Open Source

Decreased Intelligence Density in DeepSeek V4 Pro

DeepSeek V4 Pro's 'intelligence density' drops, requiring 10x more tokens

Deep Dive

DeepSeek's latest model, V4 Pro, is facing scrutiny over a significant drop in 'intelligence density'—a measure of output quality per token. According to a Reddit analysis, V4 Pro (1.6 trillion parameters) is 2.5x larger than V3.2 (0.67T parameters), yet it requires substantially more tokens to achieve comparable results. The V3.2 paper explicitly acknowledged token efficiency as a challenge, noting that it required longer generation trajectories to match models like Gemini 3.0-Pro, and promised future work on optimizing reasoning chain efficiency. However, V4 Pro appears to have regressed: even its non-thinking mode uses more tokens than V3.2, and the model reportedly needs around 10x more tokens than GPT-5.4 or GPT-5.5 for similar performance. Assuming identical tokens per second (TPS), this translates to roughly 10x longer completion times for tasks.

This finding is particularly concerning for developers and enterprises relying on DeepSeek for cost-sensitive or latency-critical applications.

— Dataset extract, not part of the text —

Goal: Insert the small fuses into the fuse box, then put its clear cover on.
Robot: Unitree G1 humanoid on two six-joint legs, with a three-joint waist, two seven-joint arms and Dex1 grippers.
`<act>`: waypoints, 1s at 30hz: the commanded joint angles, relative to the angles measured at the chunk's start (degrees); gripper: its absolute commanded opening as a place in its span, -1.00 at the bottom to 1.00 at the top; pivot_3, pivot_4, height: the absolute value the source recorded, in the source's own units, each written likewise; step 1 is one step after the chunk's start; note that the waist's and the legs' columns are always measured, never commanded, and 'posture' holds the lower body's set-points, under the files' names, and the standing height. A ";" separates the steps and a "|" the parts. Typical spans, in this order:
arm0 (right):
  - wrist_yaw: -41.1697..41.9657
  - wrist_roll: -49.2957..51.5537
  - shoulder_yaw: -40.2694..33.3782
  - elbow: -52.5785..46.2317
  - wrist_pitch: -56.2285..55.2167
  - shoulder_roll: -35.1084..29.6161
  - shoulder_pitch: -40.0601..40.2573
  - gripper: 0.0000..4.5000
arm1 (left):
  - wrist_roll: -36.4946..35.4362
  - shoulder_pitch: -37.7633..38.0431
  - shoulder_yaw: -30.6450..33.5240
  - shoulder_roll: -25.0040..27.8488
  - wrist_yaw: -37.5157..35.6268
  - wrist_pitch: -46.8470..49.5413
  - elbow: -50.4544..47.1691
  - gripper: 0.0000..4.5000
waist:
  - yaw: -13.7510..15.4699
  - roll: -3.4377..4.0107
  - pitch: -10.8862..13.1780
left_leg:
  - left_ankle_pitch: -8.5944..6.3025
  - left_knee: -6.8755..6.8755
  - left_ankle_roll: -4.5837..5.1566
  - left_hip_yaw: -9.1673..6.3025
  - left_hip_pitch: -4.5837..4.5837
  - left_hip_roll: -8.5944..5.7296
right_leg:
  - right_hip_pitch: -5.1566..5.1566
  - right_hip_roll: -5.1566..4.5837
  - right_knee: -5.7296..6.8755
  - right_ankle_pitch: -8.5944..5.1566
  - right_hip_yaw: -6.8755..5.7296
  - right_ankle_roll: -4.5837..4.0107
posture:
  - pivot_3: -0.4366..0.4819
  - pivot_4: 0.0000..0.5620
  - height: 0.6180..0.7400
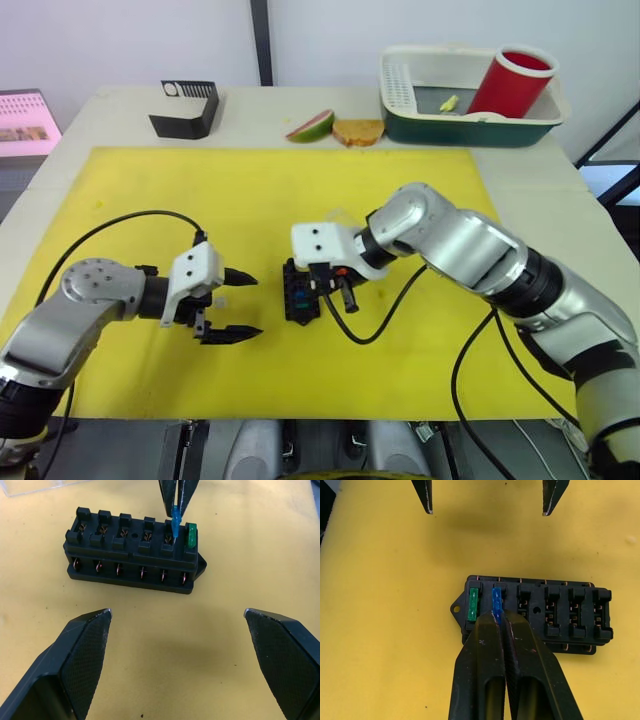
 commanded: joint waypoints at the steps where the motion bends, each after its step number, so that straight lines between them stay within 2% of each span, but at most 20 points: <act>1: 0.19 -1.18 -0.55 -0.82 -0.90 0.05 -0.86 -1.00 | 0.01 -0.84 0.22 -0.20 0.28 0.08 -1.71 0.98 | -0.01 0.00 0.00 | 0.00 0.00 0.00 0.00 0.00 0.00 | 0.00 0.00 0.00 0.00 0.00 0.00 | -0.05 -0.47 1.00; 13: 1.25 -3.48 0.89 0.03 -1.42 0.47 -0.51 -1.00 | -0.02 -0.83 0.15 -0.49 0.81 0.34 -2.10 0.98 | 0.00 0.00 0.00 | 0.00 0.01 0.00 0.00 0.01 0.00 | 0.01 0.01 0.01 0.00 0.00 0.00 | -0.05 -0.47 1.00; 30: 2.44 -2.49 -0.68 -0.48 1.24 1.61 -1.77 -1.00 | -0.03 -0.75 -0.14 -1.39 1.19 0.82 -2.73 0.98 | 0.00 0.00 0.00 | 0.00 0.01 0.00 0.00 0.01 0.00 | 0.02 0.01 0.01 0.00 0.00 0.00 | -0.05 -0.47 1.00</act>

The increased token consumption directly impacts operational costs and throughput, potentially making V4 Pro less competitive than its predecessors or rivals. While DeepSeek has not officially commented, the community is urging the company to address this regression in future updates. For now, users may need to weigh the benefits of V4 Pro's larger parameter count against its apparent inefficiency.

Key Points
  • DeepSeek V4 Pro (1.6T params) is 2.5x larger than V3.2 (0.67T), but token efficiency decreased.
  • V4 Pro requires ~10x more tokens than GPT-5.4/5.5 for similar output quality.
  • Even non-thinking mode in V4 Pro uses more tokens than V3.2, contradicting optimization goals.

Why It Matters

Higher token usage means slower responses and higher costs for DeepSeek V4 Pro users.